Frost & Sullivan’s latest benchmarking analysis, Frost Radar showcases companies leading the next wave of cloud-native security through AI, automation, and unified protection architectures.
These Cloud Workload Protection Platforms (CWPPs) have become essential to securing workloads across containers, Kubernetes clusters, and serverless functions, providing deep visibility and automated remediation in increasingly complex cloud ecosystems. Enterprises are investing heavily in runtime protection, real-time threat detection, and automated remediation to reduce risk and strengthen resilience against evolving cyber threats.

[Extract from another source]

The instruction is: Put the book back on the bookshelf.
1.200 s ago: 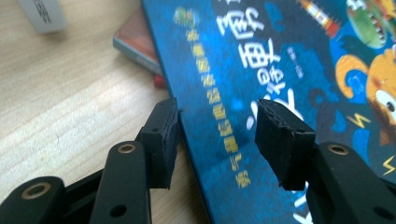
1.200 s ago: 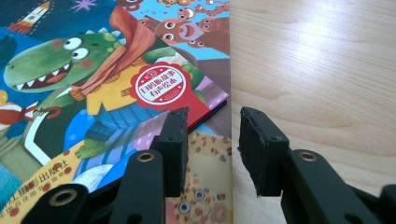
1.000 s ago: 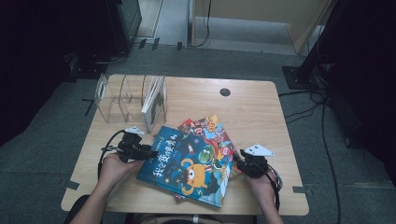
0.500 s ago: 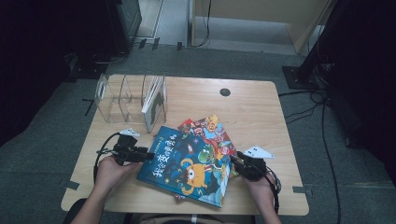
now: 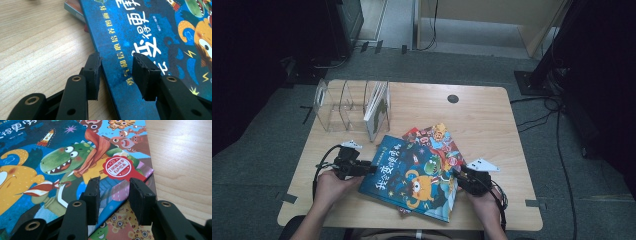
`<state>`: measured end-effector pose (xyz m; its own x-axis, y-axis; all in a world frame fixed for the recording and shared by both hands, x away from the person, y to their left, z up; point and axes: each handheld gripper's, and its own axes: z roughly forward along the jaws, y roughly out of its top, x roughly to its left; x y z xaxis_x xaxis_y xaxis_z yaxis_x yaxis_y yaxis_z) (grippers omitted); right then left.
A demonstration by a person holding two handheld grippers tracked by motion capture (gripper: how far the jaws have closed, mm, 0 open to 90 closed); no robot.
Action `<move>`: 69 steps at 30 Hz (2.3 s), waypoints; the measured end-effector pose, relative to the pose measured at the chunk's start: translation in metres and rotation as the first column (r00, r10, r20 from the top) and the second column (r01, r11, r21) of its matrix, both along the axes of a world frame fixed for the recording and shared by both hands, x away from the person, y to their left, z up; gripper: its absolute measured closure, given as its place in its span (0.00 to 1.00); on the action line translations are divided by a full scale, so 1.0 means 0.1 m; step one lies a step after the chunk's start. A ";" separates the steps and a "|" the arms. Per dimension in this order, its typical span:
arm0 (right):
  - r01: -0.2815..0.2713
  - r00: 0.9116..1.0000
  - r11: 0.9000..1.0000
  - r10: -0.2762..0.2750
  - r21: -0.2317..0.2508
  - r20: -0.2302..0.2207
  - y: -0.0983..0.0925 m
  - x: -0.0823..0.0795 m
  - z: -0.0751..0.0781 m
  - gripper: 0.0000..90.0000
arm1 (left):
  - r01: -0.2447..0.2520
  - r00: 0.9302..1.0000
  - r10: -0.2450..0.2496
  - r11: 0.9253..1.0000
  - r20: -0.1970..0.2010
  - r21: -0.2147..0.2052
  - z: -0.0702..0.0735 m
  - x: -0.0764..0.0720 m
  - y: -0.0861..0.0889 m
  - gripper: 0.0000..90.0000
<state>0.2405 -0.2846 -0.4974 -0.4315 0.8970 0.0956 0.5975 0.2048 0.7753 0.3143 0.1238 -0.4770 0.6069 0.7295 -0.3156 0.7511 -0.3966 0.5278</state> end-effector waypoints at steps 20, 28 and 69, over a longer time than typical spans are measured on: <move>0.009 0.999 1.000 -0.010 -0.028 -0.032 -0.12 -0.06 0.00 0.88 | -0.002 1.000 0.002 1.000 -0.014 -0.008 0.00 -0.01 0.02 0.66; 0.008 0.999 0.999 -0.009 -0.037 -0.033 -0.09 -0.05 0.00 0.95 | -0.058 0.998 0.058 0.998 -0.023 -0.005 0.02 0.00 -0.02 0.70; -0.007 1.000 0.999 0.008 -0.041 0.006 -0.22 0.61 -0.04 0.94 | -0.068 0.997 0.067 0.998 0.048 0.018 0.00 0.05 -0.12 0.68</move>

Frost & Sullivan forecast the global CWPP market to grow from $6.43 billion in 2025 to $15.54 billion by 2030, reflecting a compound annual growth rate (CAGR) of 19.3%. Adoption is strongest across the banking, financial services, and technology sectors, where compliance, Devsecops maturity, and continuous security monitoring are driving robust investment.
The Frost Radar: Cloud Workload Protection Platforms, 2025 benchmarks 16 leading companies that are defining the future of cloud-native security through innovation, integration, and scalability, including Aqua Security, Crowdstrike, Fortinet, Microsoft, Orca Security, Palo Alto Networks, QAX, Qualys, Sentinelone, Sophos, Sysdig, Tenable, Trellix, Trend Micro, Uptycs, and Wiz.
These companies, according to Frost & Sullivan, are at the forefront of embedding AI-powered threat detection, eBPF-based runtime telemetry, and Devsecops integration into unified CNAPP architectures. Wiz stands out as a high-growth leader for its rapid expansion and innovation in agentless and runtime security; Microsoft leads the market in scale, offering an integrated CNAPP through Defender for Cloud with extensive security ecosystem; while Crowdstrike demonstrates strong innovation through AI-driven runtime protection and cloud detection and response (CDR) capabilities.
Competition is intensifying as vendors converge CWPP with broader cloud security platforms, including Cloud-Native Application Protection Platforms (CNAPP) and Cloud-native Application Detection and Response (CNADR) solutions. Integration with Secops and SOC workflows is becoming critical to automate remediation and streamline incident management across hybrid and multi-cloud environments.
“As organisations advance their cloud and AI strategies, runtime security and unified cloud protection are no longer optional – they are strategic imperatives,” said Anh Tien Vu, Cybersecurity Industry Principal at Frost & Sullivan. “Vendors leading in runtime security, automation, AI-guided and holistic code to cloud remediation and threat detection & response will define the next phase of growth in the CWPP market.”